OBJECTIVES/GOALS: Goals: Engage in collaborative approaches that target health disparities, especially among communities experiencing poverty or ethnic/racial minorities. Develop and sustain effective community-academic partnerships that foster trust through bidirectional communication and shared leadership leading to improved translational research. METHODS/STUDY POPULATION: The Community Health Science model was developed at UTSW over the past 20 years in efforts to integrate practices across 3 component areas – clinical practice, population health, and community organizations – into a single collaborative effort to improve health and reduce disparities. As part of the CTSA Program’s translational science efforts, we have extended this model to promote community engagement in research as an additional strategy needed to achieve health equity. Our Office of Community Health & Research Engagement operates 9 programs that each fit within one or more of 4 overarching conceptual pillars - Education/Resources, Collaboration/Partnership, Outreach/Service, Priorities/Perspectives - serving to bridge the community-academic divide and build strong, trusting relationships. RESULTS/ANTICIPATED RESULTS: The implementation of our model has resulted in measurable outcomes.

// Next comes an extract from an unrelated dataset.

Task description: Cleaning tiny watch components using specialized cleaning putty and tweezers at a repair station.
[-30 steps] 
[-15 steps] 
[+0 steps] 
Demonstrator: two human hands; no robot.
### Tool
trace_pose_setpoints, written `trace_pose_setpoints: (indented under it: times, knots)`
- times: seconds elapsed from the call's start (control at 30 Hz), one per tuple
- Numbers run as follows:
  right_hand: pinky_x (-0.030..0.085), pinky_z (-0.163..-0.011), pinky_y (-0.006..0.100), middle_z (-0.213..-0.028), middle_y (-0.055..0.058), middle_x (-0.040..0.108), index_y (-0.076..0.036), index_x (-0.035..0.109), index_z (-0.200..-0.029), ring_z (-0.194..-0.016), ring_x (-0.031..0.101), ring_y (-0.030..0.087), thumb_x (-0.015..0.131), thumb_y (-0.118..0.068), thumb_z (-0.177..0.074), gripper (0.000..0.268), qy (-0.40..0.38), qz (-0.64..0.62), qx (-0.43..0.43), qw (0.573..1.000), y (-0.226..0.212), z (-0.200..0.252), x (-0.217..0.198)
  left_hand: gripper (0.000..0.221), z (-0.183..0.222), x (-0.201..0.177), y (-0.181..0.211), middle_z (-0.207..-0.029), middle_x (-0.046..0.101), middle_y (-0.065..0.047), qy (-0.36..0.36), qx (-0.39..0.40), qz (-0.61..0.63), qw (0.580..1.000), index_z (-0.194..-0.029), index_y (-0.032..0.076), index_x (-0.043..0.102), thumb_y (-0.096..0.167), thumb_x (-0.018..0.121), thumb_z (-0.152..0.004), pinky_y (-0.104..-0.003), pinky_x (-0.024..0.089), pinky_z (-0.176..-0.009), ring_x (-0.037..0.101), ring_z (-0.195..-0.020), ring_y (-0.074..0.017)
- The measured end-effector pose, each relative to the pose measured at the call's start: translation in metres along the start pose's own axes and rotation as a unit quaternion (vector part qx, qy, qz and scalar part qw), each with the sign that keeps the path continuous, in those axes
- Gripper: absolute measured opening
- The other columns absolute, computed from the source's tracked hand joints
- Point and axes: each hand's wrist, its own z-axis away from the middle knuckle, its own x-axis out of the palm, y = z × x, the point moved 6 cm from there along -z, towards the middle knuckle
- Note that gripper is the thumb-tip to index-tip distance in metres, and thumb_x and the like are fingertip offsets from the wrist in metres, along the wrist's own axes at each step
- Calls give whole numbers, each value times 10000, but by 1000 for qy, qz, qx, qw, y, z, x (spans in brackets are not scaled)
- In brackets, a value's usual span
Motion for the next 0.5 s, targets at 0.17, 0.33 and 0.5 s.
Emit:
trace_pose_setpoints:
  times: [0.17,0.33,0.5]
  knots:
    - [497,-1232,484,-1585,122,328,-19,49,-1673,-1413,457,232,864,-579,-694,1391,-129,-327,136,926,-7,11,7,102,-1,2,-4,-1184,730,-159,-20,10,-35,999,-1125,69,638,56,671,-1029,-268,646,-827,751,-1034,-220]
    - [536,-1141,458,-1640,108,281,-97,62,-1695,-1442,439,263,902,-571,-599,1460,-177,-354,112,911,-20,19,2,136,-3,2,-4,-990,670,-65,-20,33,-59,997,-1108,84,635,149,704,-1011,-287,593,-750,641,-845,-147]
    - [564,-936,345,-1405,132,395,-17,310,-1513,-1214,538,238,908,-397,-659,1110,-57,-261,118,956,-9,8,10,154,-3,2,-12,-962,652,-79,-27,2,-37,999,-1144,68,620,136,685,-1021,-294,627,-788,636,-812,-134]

To date, we have hosted 23 HealthStreet community events resulting in 464 health screenings, 203 health needs assessments completed, and 123 individuals joining our Community Research Registry allowing for future contact to participate in research. Our Community Health Coalition, comprised of 32 organizations, provides a forum for co-learning between researchers and stakeholders. We have awarded 9 grants ($175,800) for community-engaged projects. Our Community Advisory Panel has participated in 8 sessions with research teams. A total of 13 projects utilized the Spanish Language Resource, for a total of 30,617 translated words. Finally, we have hosted 9 Community Engagement Grand Rounds lectures, which included a total of 559 attendees. DISCUSSION/SIGNIFICANCE: Our model strengthens our capacity to build trust with communities and facilitate sustained community-academic partnerships. By prioritizing community engagement in research, we improve health equity by understanding community perspectives and increasing diversity in trials. We hope our model can be disseminated and scaled for greater impact.